# Eph 2:8-9



## Dennis1963 (Aug 7, 2011)

Ephesians 2:8-9 For by grace you have been saved through faith; and that not of yourselves, it is the gift of God; 9 not as a result of works, so that no one may boast.

Curious what everyone believes the "gift" is? And why?

Also, how does this work? Can you explain it?
What is the gift, and how does it take place (work) where (that) it is not works so we cannot boast?

Perhaps explaining the meaning (your interpretation) of this passage will answer the question. Thanks.


----------



## Herald (Aug 7, 2011)

Dennis, the "gift" is all of the above: grace, saved and faith. Saved is the outcome of grace and faith, but they are inexorably linked in this passage. Grace (God's unmerited favor) saves us, with faith (in Christ and His accomplished work) being the vehicle of grace.


----------



## NB3K (Aug 7, 2011)

It's all a gift. Grace is Grace is Grace is Grace is Grace is Grace to infinity and beyond all eternity.


----------



## Romans922 (Aug 7, 2011)

I just preached on this tonight, feel free to go to my church website and give it a listen... I agree with Bill, it is all of the above because the purpose of the entirety of verse 8 is verse 9 (there is no room to boast except in God) thus all of 8 (the gift must be everything, if it is not faith for instance, then there is room to boast...). See also Romans 3 and 4 with the example of Abraham.


----------



## Dennis1963 (Aug 7, 2011)

Herald said:


> Dennis, the "gift" is all of the above: grace, saved and faith. Saved is the outcome of grace and faith, but they are inexorably linked in this passage. Grace (God's unmerited favor) saves us, with faith (in Christ and His accomplished work) being the vehicle of grace.


Thanks Herald, I agree.

For a few years I though faith alone was the gift. But throughout the years I always stalled on this passage. Then I read in Calvin's commentary of Ephesians: "Many persons restrict the word gift to faith alone." That's changes a lot.

I know I cannot figure everything out, but I enjoy digging into these truths of scripture.

So, it seems God, through grace "gives" salvation to His elect (regeneration), then they can believe, the faith is what seals it. Then, faith is also a gift, it comes with the new heart, or, new creation in Christ. 
Which is also a reason why a sinner who is not regenerated cannot believe unto salvation, they just do not possesses this gift within their nature.

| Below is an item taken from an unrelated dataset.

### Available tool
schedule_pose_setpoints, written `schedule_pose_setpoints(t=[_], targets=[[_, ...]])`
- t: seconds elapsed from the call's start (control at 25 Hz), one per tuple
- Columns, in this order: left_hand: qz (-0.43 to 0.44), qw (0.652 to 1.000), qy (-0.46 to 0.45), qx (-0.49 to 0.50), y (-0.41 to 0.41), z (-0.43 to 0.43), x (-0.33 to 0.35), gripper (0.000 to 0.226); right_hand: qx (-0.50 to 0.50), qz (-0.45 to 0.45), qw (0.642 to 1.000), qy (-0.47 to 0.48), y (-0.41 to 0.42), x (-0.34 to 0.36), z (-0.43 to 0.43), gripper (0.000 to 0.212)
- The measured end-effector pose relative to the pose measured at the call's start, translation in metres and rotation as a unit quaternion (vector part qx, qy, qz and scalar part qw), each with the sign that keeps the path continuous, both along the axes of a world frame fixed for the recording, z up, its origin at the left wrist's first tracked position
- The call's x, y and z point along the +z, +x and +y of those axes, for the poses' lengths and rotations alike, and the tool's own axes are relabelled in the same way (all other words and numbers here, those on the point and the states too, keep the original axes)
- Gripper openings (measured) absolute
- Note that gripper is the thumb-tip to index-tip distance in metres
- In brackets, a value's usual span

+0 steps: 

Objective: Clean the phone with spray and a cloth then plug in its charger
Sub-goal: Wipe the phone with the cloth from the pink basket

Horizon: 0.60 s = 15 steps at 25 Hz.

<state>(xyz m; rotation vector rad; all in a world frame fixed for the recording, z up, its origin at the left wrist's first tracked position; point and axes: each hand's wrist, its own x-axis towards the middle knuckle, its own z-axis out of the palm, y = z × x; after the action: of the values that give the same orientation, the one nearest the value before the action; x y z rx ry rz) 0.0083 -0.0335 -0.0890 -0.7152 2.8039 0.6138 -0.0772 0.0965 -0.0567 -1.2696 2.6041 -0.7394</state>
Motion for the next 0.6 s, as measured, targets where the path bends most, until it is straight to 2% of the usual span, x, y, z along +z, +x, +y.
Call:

I discussed this with an Arminian friend and they say scripture speak of faith as a gift but, to those who are already believers. But, how can this be? Why would a regenerated believer need a gift of faith, but, a lost sinner who actually is a God hater does not need a gift of faith? He didn't know how to answer that.


----------



## NB3K (Aug 7, 2011)

The "gift" is God reaching down into the pits of Hell and plucking you from your just deserts and replanting you in the image of His son in His sacred garden. Instead of being an object of His wrath and just judgment we have become His objects of affection and mercy and compassion. The gift is His Love and Kindness and Everything that we deserve not!


----------



## Dennis1963 (Aug 7, 2011)

NB3K said:


> The "gift" is God reaching down into the pits of Hell and plucking you from your just deserts and replanting you in the image of His son in His sacred garden. Instead of being an object of His wrath and just judgment we have become His objects of affection and mercy and compassion. The gift is His Love and Kindness and Everything that we deserve not!


I agree. And that is very humbling. 

Thank you.

---------- Post added at 10:03 PM ---------- Previous post was at 10:01 PM ----------




NB3K said:


> The "gift" is God reaching down into the pits of Hell and plucking you from your just deserts and replanting you in the image of His son in His sacred garden. Instead of being an object of His wrath and just judgment we have become His objects of affection and mercy and compassion. The gift is His Love and Kindness and Everything that we deserve not!


You know that was like a club that hit me over the head. I needed that. 

Thanks again. God Bless.


----------



## NB3K (Aug 7, 2011)

Dennis1963 said:


> Thank you.



Please don't take offense to me saying: Please don't thank me, but get on you knees and praise the most high God who has made himself manifest to you in a graceful way. I believe like Calvin, unless one can understand Grace, they can never give God a hundredth of the praise that is owed to him therefore never praising God as one ought to.


----------



## clinpep05 (Aug 7, 2011)

I think you should examine for a moment the reason for the first part of the verse to unlock its complete meaning. "so that no one may boast." "No one" means not one single person who has ever lived save Christ himself, "May boast" is allowed to boast about reasons they may have recieved the unmariated favor of God. 

This verse clearly tells us that not one single inhabitant of the kingdom of heaven that was once a lost sinner will ever be able to boast about how or why they are there. No one will be saying " I was faithfull to God in giving and church attendance, praying and singing praises to him. I was a good man on earth, I didnt drink or hang out with the bad sinners." so forth and so on... 

That is why the "Gift" (of eternal life) is by grace through faith. Life that is freely given because of what Christ did on Calvarys cross, not what i did in my sin filled existance. "But we are all as an unclean thing, and all our righteousnesses are as filthy rags; and we all do fade as a leaf; and our iniquities, like the wind, have taken us away."

We cannot boast about how we got it or why we got it. 

Just my thoughts


----------



## Dennis1963 (Aug 7, 2011)

clinpep05 said:


> I think you should examine for a moment the reason for the first part of the verse to unlock its complete meaning. "so that no one may boast." "No one" means not one single person who has ever lived save Christ himself, "May boast" is allowed to boast about reasons they may have recieved the unmariated favor of God.
> 
> This verse clearly tells us that not one single inhabitant of the kingdom of heaven that was once a lost sinner will ever be able to boast about how or why they are there. No one will be saying " I was faithfull to God in giving and church attendance, praying and singing praises to him. I was a good man on earth, I didnt drink or hang out with the bad sinners." so forth and so on...
> 
> ...


Thanks for your reply. I appreciate it.


----------